## To do
For the listing below, return the line containing "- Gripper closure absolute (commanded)", the line containing "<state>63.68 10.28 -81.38", and all lines in between, exactly as written and nothing else.

## Data under study
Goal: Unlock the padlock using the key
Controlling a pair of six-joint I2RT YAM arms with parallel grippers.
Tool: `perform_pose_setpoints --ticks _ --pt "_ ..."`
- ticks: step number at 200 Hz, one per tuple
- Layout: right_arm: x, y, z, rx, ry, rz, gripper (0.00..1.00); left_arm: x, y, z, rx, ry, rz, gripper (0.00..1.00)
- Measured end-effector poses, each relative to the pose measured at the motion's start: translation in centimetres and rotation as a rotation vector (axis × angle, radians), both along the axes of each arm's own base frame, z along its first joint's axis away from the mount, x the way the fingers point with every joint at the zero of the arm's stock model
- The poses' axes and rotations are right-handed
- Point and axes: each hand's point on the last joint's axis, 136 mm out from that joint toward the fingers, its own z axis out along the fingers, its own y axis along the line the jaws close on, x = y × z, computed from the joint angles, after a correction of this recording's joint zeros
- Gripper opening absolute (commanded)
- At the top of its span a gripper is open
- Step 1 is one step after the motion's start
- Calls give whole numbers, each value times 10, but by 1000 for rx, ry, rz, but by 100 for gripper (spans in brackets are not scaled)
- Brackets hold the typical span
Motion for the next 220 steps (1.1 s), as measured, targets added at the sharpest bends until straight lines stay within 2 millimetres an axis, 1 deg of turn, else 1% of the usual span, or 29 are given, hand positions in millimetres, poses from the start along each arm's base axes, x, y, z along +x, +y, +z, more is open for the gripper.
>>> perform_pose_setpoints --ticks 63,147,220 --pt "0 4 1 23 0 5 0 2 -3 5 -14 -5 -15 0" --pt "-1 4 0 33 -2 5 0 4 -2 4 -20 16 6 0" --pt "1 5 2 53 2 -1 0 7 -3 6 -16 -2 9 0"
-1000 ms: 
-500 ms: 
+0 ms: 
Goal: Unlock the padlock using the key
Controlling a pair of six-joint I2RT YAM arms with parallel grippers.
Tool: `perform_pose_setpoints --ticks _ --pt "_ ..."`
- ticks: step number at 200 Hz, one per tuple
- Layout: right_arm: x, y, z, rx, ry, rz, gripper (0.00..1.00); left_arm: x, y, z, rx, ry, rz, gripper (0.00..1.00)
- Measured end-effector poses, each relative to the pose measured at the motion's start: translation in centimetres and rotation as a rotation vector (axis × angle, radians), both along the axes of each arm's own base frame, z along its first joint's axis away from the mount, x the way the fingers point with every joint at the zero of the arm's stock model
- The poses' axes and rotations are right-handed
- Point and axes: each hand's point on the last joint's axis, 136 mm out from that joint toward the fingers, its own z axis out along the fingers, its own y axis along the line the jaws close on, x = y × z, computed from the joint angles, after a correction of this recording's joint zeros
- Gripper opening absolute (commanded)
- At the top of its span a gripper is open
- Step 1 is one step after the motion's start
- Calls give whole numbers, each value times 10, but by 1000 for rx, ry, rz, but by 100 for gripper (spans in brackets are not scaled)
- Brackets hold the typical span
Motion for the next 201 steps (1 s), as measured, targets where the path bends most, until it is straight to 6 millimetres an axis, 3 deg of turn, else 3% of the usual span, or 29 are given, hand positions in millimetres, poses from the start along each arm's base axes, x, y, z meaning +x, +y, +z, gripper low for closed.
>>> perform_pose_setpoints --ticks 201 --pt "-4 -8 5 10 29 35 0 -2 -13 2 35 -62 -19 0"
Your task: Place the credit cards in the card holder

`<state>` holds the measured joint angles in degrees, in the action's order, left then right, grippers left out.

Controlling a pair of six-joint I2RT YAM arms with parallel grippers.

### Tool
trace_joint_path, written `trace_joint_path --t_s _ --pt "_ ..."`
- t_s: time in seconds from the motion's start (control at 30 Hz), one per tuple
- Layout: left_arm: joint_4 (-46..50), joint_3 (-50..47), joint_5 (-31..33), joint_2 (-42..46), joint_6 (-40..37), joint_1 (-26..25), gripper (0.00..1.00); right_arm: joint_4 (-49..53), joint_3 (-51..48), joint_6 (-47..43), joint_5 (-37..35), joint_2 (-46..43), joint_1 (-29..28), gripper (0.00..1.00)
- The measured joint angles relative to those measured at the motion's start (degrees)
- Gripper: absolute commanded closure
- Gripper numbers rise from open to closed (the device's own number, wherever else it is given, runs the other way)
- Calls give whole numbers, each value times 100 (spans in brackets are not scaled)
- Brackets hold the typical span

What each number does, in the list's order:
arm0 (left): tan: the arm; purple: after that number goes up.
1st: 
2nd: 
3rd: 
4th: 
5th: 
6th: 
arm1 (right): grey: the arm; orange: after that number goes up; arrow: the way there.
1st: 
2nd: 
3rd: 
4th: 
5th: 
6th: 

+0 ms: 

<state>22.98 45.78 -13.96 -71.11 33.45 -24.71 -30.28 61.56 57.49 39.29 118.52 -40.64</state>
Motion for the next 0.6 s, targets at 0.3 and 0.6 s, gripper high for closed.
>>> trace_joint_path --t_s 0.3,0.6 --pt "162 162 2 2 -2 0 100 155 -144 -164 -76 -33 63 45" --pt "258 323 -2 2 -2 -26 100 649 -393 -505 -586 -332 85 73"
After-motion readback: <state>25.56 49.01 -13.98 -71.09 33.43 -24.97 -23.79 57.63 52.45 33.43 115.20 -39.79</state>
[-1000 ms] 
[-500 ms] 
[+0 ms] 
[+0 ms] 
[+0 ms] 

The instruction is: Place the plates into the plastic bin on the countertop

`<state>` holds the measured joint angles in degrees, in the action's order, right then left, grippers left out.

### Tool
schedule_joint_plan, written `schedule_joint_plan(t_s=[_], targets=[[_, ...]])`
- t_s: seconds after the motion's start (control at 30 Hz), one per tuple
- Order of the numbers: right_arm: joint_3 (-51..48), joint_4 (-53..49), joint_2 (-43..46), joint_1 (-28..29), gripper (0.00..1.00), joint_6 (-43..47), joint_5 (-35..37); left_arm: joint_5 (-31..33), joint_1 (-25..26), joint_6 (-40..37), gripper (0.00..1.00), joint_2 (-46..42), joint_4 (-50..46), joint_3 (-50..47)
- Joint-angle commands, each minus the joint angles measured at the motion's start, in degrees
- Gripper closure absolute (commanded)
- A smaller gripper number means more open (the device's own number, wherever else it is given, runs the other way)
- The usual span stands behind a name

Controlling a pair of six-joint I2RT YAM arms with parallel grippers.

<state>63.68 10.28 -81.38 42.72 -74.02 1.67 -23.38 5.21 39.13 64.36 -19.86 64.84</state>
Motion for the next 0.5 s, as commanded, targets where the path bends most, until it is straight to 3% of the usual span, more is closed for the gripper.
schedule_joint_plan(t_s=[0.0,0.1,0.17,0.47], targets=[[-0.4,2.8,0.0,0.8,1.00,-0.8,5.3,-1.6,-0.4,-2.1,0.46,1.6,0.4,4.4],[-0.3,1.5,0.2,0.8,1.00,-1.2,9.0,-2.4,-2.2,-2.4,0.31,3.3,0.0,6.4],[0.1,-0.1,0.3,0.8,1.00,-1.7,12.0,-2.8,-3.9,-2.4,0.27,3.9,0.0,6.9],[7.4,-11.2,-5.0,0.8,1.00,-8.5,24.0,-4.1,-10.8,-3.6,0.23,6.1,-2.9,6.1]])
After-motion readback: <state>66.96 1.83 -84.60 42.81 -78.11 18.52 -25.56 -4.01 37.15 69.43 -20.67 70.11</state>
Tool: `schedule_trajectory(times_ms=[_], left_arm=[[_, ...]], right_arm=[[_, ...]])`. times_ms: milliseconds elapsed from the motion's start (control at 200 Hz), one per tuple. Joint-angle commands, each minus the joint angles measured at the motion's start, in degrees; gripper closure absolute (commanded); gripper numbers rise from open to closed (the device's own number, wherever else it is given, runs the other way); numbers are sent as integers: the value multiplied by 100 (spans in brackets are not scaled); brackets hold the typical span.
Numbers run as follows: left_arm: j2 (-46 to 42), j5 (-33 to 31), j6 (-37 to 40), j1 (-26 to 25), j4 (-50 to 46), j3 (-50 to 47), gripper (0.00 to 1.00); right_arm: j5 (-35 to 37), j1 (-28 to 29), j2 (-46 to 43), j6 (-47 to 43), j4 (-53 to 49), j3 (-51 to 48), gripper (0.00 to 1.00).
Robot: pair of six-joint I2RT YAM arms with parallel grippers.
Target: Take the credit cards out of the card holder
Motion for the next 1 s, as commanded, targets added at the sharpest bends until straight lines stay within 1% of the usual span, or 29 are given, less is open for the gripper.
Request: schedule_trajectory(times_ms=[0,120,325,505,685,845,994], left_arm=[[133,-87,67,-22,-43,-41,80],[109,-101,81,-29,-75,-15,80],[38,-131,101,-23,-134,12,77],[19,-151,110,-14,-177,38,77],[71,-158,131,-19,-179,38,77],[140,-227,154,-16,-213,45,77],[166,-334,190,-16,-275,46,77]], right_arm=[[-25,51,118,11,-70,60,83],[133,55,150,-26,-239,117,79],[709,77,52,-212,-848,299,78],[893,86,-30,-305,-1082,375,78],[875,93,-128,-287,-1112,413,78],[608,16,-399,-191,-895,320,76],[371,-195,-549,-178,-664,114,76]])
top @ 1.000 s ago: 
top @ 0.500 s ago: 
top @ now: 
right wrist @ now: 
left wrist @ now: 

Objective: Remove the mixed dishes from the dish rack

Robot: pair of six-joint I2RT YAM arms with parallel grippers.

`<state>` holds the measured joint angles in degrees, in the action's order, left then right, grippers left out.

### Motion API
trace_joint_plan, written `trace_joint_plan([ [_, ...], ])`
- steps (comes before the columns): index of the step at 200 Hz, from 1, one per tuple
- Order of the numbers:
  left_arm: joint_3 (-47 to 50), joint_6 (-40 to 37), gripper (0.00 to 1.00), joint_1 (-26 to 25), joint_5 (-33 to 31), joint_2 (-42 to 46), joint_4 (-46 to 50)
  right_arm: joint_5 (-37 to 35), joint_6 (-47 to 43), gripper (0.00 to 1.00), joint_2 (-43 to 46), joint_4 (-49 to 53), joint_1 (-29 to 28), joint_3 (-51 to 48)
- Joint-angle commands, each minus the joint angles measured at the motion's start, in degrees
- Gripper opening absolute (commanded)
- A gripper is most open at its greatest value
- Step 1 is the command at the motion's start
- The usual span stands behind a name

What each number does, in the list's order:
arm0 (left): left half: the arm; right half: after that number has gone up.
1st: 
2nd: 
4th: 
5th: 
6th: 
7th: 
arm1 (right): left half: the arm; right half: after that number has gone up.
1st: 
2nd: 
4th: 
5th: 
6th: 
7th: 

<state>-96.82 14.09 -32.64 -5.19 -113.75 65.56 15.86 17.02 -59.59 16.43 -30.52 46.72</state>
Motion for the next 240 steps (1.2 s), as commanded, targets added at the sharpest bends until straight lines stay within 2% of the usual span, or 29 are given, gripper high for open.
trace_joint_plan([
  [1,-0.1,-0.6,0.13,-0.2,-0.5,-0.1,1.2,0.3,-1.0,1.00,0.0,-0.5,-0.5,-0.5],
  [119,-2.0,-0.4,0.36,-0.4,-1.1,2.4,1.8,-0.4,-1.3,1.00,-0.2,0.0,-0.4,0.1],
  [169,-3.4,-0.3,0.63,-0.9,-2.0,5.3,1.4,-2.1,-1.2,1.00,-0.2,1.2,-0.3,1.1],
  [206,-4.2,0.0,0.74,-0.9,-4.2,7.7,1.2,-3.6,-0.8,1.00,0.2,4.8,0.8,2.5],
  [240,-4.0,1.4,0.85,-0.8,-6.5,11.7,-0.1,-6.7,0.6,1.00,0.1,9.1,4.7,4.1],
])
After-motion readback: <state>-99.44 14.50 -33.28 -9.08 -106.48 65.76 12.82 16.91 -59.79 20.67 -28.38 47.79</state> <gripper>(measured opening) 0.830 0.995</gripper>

## Task output
- Gripper closure absolute (commanded)
- A smaller gripper number means more open (the device's own number, wherever else it is given, runs the other way)
- The usual span stands behind a name

Controlling a pair of six-joint I2RT YAM arms with parallel grippers.

<state>63.68 10.28 -81.38 42.72 -74.02 1.67 -23.38 5.21 39.13 64.36 -19.86 64.84</state>

The output for this exercise is now complete.